Elin était terriblement choquée et Erlendur pensa qu’il était plus raisonnable de la débarrasser le plus vite possible de la présence des policiers dans la maison. Il y parvint sans grande difficulté. Ils prétendirent qu’ils avaient mieux à faire que d’écouter les radotages de bonnes femmes, tout en prenant bien garde qu’Elin n’entende pas.

– Je pourrais jurer que c’était lui qui était là juste devant, dit Elin à Erlendur quand ils se retrouvèrent seuls tous les deux. Je ne sais absolument pas comment c’est possible mais c’était bien lui.

Erlendur la regardait, écoutait ses paroles et se rendait compte qu’elle était tout à fait sérieuse. Il savait qu’elle avait été soumise à une forte pression au cours des derniers jours.

– Elin, ce n’est pas possible. Holberg est mort. J’ai vu son cadavre à la morgue. Il réfléchit et ajouta : j’ai vu son cœur.

Elin le regarda.

– Est-ce qu’il était noir ? demanda-t-elle et les mots du médecin légiste revinrent à la mémoire d’Erlendur quand il avait affirmé ne pas pouvoir dire si le cœur appartenait à un homme bon ou mauvais.

– Le médecin m’a dit qu’il aurait pu arriver à cent ans, répondit Erlendur.

– Vous me croyez folle, n’est-ce pas ? observa Elin. Vous croyez que je suis en train de m’imaginer tout ça. Que c’est une façon de me rendre intéressante à cause de…

– Holberg est mort, interrompit Erlendur. Que faut-il que je croie ?

– Alors c’était quelqu’un qui lui ressemblait comme un frère, reprit Elin.

– Décrivez-le-moi plus précisément, s’il vous plaît.

Elin se leva, alla jusqu’à la fenêtre du salon et indiqua un endroit à travers la pluie.

– C’est là qu’il se tenait, sur l’allée qui mène à la rue entre les maisons. Il était debout, immobile, et regardait vers chez moi. Je ne sais pas s’il m’a vue.
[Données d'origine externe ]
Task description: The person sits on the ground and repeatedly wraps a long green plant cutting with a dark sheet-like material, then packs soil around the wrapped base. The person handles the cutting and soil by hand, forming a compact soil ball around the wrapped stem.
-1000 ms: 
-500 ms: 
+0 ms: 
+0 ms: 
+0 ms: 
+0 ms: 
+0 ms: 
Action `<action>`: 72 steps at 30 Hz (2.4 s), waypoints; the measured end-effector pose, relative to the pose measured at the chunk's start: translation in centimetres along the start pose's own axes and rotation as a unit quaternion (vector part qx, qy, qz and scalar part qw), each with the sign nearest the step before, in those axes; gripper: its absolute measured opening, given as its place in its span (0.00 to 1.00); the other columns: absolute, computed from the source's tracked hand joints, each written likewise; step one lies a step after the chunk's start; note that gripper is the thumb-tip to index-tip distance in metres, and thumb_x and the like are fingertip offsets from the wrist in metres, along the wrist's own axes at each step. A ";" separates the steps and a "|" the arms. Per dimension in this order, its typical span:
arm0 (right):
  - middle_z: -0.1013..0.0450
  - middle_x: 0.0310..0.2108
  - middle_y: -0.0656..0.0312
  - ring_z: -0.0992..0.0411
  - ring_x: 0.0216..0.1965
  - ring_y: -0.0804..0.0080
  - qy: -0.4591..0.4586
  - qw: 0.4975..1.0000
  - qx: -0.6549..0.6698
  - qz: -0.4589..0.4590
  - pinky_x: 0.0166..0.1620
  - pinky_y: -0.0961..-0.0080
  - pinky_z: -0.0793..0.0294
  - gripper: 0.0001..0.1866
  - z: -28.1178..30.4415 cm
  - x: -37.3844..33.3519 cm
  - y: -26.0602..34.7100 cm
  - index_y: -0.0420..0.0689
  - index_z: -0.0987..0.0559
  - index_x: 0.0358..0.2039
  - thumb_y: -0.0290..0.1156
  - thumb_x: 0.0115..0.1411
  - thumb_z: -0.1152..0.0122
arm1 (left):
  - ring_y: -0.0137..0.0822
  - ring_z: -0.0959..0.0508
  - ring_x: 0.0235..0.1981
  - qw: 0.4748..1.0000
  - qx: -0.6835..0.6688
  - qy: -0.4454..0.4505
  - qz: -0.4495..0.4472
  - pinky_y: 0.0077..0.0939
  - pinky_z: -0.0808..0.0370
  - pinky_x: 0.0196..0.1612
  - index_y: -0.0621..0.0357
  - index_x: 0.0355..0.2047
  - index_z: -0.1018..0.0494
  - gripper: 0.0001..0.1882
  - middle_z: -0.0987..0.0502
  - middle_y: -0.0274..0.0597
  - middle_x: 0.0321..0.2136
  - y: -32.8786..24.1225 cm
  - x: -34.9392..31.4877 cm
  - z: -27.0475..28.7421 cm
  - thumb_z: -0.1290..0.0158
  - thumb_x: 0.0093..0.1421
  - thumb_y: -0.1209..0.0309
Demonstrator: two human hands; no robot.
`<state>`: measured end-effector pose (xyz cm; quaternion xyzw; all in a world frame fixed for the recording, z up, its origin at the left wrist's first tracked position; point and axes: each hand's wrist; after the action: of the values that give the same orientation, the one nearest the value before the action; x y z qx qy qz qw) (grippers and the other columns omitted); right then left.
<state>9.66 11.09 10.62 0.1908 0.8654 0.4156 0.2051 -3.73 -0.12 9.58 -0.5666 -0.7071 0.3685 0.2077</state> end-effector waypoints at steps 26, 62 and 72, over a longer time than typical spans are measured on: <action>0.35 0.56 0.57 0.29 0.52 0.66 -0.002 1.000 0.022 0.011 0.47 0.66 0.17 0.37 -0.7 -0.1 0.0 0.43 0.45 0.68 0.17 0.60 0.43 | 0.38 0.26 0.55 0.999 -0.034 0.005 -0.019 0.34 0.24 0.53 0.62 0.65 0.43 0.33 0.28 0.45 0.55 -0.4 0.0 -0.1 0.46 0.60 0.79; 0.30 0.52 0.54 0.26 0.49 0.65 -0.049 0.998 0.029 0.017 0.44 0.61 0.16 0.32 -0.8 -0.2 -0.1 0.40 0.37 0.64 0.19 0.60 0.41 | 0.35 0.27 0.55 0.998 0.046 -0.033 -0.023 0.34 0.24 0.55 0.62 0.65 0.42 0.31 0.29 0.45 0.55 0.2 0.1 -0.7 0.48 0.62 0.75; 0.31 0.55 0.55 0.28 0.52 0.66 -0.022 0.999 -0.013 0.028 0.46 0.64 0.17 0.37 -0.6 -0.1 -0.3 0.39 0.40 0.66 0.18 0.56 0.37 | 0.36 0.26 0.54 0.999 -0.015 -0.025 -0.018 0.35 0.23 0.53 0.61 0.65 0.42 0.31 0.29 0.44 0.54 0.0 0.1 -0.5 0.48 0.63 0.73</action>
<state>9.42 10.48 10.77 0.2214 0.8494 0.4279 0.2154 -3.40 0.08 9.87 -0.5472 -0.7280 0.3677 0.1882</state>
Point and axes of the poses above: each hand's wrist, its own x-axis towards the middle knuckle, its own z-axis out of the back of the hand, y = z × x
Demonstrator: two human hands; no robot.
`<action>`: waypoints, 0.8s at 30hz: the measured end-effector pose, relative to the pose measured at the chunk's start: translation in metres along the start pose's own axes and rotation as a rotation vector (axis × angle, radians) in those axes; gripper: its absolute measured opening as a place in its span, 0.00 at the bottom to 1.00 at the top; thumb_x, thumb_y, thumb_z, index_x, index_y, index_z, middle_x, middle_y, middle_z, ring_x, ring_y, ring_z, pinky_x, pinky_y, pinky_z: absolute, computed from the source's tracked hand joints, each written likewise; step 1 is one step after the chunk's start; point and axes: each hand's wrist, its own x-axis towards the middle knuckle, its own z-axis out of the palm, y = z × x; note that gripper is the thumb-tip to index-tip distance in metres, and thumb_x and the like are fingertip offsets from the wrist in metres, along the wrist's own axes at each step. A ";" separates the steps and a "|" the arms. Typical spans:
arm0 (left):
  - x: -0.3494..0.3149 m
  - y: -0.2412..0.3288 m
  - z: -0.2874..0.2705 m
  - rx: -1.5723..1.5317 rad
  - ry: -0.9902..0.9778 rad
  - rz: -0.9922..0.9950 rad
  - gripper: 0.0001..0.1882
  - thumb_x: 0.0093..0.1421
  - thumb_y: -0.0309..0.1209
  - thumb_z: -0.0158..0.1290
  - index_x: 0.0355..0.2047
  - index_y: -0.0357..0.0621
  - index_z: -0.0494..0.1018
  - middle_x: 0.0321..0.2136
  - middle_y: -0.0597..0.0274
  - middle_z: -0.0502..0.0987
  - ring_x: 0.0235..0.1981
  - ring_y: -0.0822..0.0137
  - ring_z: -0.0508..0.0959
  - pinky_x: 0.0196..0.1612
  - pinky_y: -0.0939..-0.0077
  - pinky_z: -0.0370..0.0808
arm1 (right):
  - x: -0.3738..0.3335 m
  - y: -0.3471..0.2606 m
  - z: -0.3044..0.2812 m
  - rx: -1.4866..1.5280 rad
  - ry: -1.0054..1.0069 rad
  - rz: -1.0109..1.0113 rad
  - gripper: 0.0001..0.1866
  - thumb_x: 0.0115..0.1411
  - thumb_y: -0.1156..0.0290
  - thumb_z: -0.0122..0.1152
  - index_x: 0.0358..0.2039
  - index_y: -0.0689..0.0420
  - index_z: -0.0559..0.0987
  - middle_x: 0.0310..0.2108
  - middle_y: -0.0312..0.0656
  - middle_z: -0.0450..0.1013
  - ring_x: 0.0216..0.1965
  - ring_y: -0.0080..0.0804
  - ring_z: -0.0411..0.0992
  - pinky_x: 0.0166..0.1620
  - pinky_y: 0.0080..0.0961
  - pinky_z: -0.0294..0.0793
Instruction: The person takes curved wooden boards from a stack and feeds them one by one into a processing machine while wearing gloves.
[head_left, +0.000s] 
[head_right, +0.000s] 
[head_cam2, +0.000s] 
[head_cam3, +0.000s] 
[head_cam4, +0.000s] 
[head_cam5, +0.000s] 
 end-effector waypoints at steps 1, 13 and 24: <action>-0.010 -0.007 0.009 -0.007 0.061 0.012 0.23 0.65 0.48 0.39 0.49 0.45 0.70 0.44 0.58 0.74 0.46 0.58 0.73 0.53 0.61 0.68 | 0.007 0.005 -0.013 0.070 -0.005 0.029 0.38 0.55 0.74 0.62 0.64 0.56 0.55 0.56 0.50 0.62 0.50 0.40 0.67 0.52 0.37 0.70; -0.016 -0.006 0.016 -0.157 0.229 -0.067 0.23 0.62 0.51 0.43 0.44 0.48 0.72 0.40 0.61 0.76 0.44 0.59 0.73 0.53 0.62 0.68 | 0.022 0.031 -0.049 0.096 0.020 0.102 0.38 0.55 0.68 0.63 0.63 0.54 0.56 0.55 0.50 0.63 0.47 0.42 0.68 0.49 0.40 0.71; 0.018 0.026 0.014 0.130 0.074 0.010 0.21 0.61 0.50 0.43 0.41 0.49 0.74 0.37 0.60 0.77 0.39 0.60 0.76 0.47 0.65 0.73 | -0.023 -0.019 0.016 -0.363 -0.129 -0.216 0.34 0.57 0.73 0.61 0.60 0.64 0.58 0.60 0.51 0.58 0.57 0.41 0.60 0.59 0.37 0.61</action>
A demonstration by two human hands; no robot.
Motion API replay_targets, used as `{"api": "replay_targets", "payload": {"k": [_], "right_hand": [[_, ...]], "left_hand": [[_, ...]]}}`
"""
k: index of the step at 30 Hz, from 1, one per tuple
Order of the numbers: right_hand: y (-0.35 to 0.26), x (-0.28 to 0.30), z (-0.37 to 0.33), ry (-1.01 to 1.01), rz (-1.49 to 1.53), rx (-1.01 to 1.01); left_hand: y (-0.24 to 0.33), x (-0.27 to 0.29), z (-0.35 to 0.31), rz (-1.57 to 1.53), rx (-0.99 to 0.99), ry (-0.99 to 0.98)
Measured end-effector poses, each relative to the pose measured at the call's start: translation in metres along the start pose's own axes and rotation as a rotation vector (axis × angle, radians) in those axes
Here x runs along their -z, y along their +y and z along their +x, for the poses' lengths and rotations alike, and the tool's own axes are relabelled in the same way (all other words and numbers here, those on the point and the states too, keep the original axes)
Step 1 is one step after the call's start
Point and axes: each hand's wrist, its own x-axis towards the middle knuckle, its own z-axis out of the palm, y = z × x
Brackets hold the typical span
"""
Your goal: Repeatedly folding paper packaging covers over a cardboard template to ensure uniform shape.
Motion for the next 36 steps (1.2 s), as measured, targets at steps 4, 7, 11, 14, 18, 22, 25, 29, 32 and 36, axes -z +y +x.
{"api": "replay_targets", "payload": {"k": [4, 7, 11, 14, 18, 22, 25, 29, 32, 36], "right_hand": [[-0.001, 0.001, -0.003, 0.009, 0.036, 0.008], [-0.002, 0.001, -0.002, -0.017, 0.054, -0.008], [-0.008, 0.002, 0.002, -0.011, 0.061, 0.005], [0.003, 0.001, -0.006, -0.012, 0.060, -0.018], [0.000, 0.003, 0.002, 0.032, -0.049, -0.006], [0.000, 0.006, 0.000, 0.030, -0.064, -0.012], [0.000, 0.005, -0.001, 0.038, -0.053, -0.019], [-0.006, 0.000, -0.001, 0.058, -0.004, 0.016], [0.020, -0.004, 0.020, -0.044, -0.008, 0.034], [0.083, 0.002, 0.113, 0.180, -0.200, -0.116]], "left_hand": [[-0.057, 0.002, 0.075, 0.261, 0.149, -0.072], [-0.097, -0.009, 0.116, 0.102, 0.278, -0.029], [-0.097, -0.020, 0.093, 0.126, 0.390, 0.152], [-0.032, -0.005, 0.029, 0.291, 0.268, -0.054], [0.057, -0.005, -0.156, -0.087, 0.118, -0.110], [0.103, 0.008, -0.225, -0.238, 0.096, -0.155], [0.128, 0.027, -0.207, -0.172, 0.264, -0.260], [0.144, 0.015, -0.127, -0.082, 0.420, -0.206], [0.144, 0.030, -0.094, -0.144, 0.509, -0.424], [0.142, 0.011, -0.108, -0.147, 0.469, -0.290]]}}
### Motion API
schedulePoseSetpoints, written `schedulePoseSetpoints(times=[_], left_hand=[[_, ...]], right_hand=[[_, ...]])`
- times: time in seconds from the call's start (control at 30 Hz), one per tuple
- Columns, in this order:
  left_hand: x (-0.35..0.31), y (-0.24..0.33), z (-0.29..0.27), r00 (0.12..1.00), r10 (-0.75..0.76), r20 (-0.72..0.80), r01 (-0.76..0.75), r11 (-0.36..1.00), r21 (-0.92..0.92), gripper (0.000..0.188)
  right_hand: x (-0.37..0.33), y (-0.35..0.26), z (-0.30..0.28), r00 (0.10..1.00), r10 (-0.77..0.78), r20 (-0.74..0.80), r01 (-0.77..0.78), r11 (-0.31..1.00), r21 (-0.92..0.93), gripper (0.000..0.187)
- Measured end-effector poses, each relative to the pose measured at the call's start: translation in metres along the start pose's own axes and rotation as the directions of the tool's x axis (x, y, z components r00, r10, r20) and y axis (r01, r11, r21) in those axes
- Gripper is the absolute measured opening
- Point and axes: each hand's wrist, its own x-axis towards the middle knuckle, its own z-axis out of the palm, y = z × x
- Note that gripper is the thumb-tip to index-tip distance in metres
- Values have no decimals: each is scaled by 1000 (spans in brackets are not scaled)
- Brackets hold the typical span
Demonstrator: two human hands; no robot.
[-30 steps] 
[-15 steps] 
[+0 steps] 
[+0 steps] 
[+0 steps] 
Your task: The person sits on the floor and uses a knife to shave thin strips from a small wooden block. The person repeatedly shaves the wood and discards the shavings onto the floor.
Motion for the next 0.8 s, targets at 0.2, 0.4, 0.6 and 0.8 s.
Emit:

J’ai essayé de me cacher. J’étais en train de lire, je me suis levée pour allumer la lumière quand il a fait trop noir dans le salon, alors j’ai jeté un œil à la fenêtre. Il était tête nue et on aurait dit qu’il se fichait complètement que la pluie battante lui tombe dessus. Même s’il était bien là, d’une certaine manière, il avait quand même l’air d’être absent.